The carob, whose name derives from the Arabic “kharrub”, is a plant evergreen, very long-lived, being able to exceed several centuries, and of large size: it can reach 10-12 meters in height, while the crown diameter often exceeds 10 meters. The fruits of the plant, the carobs appear in spring and reach full ripeness in period of August-September.
The carob was born as a spontaneous tree in the lands of the eastern basin of the Mediterranean.
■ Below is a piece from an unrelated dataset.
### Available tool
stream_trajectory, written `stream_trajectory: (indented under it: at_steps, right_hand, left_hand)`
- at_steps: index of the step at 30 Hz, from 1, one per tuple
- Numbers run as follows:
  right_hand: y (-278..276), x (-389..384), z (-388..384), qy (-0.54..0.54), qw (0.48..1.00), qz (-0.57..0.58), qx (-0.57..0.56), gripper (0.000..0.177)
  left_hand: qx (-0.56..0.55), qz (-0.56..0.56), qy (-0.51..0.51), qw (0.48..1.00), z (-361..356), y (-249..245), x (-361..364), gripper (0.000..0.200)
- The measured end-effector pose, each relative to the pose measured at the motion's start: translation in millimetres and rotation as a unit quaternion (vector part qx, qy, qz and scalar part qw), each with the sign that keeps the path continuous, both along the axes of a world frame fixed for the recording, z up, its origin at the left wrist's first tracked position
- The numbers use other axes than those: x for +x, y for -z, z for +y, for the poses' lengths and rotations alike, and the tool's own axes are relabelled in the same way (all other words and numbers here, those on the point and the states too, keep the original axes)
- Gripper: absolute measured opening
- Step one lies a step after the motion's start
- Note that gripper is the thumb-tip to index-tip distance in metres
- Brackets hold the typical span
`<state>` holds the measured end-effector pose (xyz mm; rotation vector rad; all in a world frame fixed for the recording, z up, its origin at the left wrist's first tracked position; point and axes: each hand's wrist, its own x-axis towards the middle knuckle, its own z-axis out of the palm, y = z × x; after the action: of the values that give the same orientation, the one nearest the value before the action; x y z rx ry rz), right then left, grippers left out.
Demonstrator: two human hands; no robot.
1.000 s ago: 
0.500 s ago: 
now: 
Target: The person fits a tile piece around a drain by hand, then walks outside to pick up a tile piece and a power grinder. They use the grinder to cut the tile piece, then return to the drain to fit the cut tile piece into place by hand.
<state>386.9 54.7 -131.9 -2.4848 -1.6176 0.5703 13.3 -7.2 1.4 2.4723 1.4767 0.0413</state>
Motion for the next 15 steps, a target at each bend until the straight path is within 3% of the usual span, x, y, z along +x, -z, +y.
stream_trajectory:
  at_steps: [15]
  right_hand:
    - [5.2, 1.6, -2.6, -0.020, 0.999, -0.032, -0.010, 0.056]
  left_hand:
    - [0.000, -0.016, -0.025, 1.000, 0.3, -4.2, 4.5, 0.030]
Its cultivation seems to have started only at time of the Greeks, who extended it to Sicily, but it was the Arabs who made it
they intensify the cultivation and propagate it as far as Morocco and in Spain. Other authors argue that the original spread of the carob in Sicily it would be due to the Phoenicians, the most ancient colonizers of the island.
The fruits of the carob tree Le Carrube resemble the pod of the bean, but they are larger and dark brown in color.
Carob flour is a typical Sicilian product.Useful for those on a diet, Useful for its fiber content, Contains antioxidants, Fights high cholesterol, Regulates intestinal functions, Fights osteoporosis suitable for adults and childrenIt is commonly used in low-calorie preparations sold as light or slimming products (100 gr. of carob have a caloric yield equal to 205 calories). The carobs do not contain psychoactive substances and its flour can be used as a worthy substitute for cocoa to make cakes, donuts, ice cream and other sweets. Its flavor is similar to that of chocolate and goes well with fruit fresh and honey. Carob flour can also be used in addition to durum wheat to prepare pasta, for the preparation of tagliatelle, cavati and the wonderful ravioli stuffed with Caciocavallo Dop Ragusano our grandparents, moreover, prepared one with the pulp of the carob beans
The most common species are the Morescana, the Racemosa, the Saccarata, the Latinissima e the Falcata.
The carobs grow during the spring and the fruit reaches full maturity in late summer. The flowers take nearly a year to turn into ripe fruit. Collect them still soft, because once dried by the sun, they will be good only for making rosoli.
Today, however, the cosmetic industry has come very close to carob seeds. They contain many mucilages (about 60%) mainly consisting of galactomannans. The latter are hydrophilic polysaccharides capable of giving the skin elasticity and hydration.